Perfect fucks…


Sure, we all know that D/s, or whatever variety of BDSM you engage in, is not just about the sex, but realistically without sex you’re just performing in a “scene”.  It’s like doing a drug, but not getting high, or doing a “job” just to pay the bills.  The passion and commitment of a relationship changes all our acts and our behavior into a form of foreplay and sex.  For a submissive to go to their knees is both part of their outward expression of personality AND an expression of their desire (to please themself and their Dominant).  When a Dominant looks upon their sub, touches them, commands them — that’s the same, an expression of their self AND foreplay.  On the other hand, for those Dominants whose only concept of a D/s relationship is “Make me a sandwich” or “Bring me a beer”, that’s not foreplay.  It’s chauvinism.  And, yes, there is a difference.  A BIG one.  But right now, we’re talking about the sex…and those perfect fucks.

Why are they perfect?  Because the match is right.  Both partners are enmeshed in roles that suit them.  One dominates, the other submits.  Willingly, happily, lovingly because each is receiving what they want and giving what pleases their partner best.  Perfect, too, because nothing should intrude on the sensuousness of the act(s).  Whether oral or penetrative, the fuck is paramount.  No ulterior motive.  No game-playing.  No hidden agendas.  Just sex in roles which are right for the partners.

Too many Doms, particularly those new or inexperienced, misidentify what D/s is, how it works, how it is lived.  They often base their concepts and behavior on some false impression gained from porn or extreme erotica.  Your mileage may vary if you’re seriously Sadistic or Masochistic, but clinical S/M is actually more rare than we think.  The same is true for clinical fetishism.  If, say, leather arouses you, that’s one thing.  It’s merely stimulus.  BUT if you physically NEED leather to achieve orgasm, that’s a clinical fetish.  If you cannot achieve orgasms without leather or some other fetish, then you have a psychological dependence.   Again, knowledge — and it is available — is important to determine who and what you are.

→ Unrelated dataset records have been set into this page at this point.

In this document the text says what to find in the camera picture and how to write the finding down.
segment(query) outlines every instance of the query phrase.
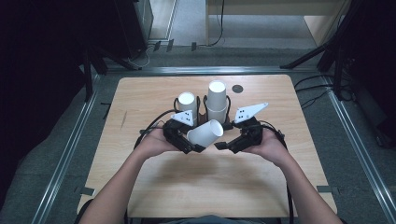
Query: person's left hand
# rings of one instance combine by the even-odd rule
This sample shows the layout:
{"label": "person's left hand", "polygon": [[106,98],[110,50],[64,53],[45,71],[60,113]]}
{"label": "person's left hand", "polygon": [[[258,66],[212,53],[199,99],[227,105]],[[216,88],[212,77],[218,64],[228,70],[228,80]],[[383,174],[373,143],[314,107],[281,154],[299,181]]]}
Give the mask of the person's left hand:
{"label": "person's left hand", "polygon": [[179,151],[176,147],[166,141],[163,129],[152,130],[140,142],[134,152],[139,152],[145,160],[163,154],[165,151]]}

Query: wooden furniture
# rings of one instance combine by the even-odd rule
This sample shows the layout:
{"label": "wooden furniture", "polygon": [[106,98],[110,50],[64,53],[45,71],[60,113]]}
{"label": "wooden furniture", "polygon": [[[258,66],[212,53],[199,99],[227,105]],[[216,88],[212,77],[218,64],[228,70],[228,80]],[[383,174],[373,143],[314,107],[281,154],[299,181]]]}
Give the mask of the wooden furniture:
{"label": "wooden furniture", "polygon": [[[224,15],[303,15],[317,45],[332,35],[349,0],[227,0]],[[206,44],[209,45],[209,16],[221,14],[221,0],[206,0]]]}
{"label": "wooden furniture", "polygon": [[[127,77],[120,81],[86,183],[96,193],[131,153],[139,130],[162,112],[172,109],[183,91],[203,99],[212,80],[227,84],[237,107],[268,102],[257,119],[272,123],[286,135],[290,153],[313,186],[327,186],[318,154],[287,75],[222,77]],[[241,85],[243,91],[232,91]],[[163,121],[170,119],[170,114]],[[219,141],[229,142],[239,130],[226,131]],[[320,193],[336,212],[330,193]],[[79,207],[91,199],[82,195]],[[201,154],[166,152],[145,162],[128,205],[129,217],[287,217],[286,181],[280,169],[263,158],[218,151],[213,145]]]}

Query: table top
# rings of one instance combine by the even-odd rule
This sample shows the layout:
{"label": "table top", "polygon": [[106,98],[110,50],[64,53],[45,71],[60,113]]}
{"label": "table top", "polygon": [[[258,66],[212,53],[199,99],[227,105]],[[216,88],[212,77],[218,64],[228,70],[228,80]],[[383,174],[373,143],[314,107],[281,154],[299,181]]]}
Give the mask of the table top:
{"label": "table top", "polygon": [[[95,194],[99,192],[132,152],[139,130],[172,109],[175,98],[184,91],[203,100],[212,80],[222,80],[227,85],[231,120],[238,107],[269,103],[255,117],[270,122],[286,135],[290,154],[314,187],[328,186],[290,77],[258,75],[123,78],[107,116],[86,188],[95,189]],[[242,86],[243,91],[233,92],[234,85]],[[205,113],[203,106],[200,113]],[[170,114],[163,117],[163,121],[169,119]],[[237,129],[225,131],[217,142],[230,142],[239,134]],[[320,195],[337,212],[332,194]],[[91,198],[82,195],[78,210]],[[129,217],[204,215],[287,217],[285,178],[280,169],[259,156],[219,151],[213,145],[202,153],[166,152],[145,162],[129,201]]]}

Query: person's right hand
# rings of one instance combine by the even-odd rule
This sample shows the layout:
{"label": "person's right hand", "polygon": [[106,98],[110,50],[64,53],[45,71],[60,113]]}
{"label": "person's right hand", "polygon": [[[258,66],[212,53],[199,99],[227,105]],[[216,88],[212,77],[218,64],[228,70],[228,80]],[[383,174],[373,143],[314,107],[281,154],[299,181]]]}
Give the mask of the person's right hand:
{"label": "person's right hand", "polygon": [[289,152],[277,140],[275,134],[267,129],[262,130],[262,143],[258,146],[248,147],[243,152],[259,155],[279,166],[291,157]]}

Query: hand
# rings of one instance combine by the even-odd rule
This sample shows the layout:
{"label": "hand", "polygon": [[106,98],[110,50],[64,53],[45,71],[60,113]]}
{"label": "hand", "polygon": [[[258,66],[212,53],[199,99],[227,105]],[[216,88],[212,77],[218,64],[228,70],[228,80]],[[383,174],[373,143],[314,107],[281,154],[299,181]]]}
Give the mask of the hand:
{"label": "hand", "polygon": [[277,140],[275,134],[267,129],[262,130],[262,143],[258,146],[248,147],[243,152],[259,155],[279,166],[291,157],[289,152]]}
{"label": "hand", "polygon": [[178,149],[166,141],[161,127],[147,134],[134,149],[134,152],[140,153],[145,160],[161,155],[165,151],[178,151]]}

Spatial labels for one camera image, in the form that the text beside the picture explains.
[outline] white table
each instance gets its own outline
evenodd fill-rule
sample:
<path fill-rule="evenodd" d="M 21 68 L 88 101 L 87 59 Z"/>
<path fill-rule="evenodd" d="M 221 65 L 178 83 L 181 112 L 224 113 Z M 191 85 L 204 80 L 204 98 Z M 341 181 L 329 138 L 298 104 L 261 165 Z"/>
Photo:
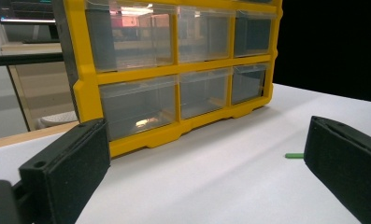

In my experience, people often experiment with various fetishes and fetish items.  They explore this or that with the idea that it will spice up their relationship(s).  What they rarely do, however, and what is more important, is to experiment or explore sensuality/sexuality without the fetish present to determine if it’s merely an accessory or a necessity.  Perhaps we need a new term for “the casual fetish” which is nice, but not clinically needed to achieve climax.

The perfect fuck — within the D/s relationship — is based not on the accessories, but on the communication (talking, body language, actions) and emotional feeling between the two partners and results in full satisfaction for both.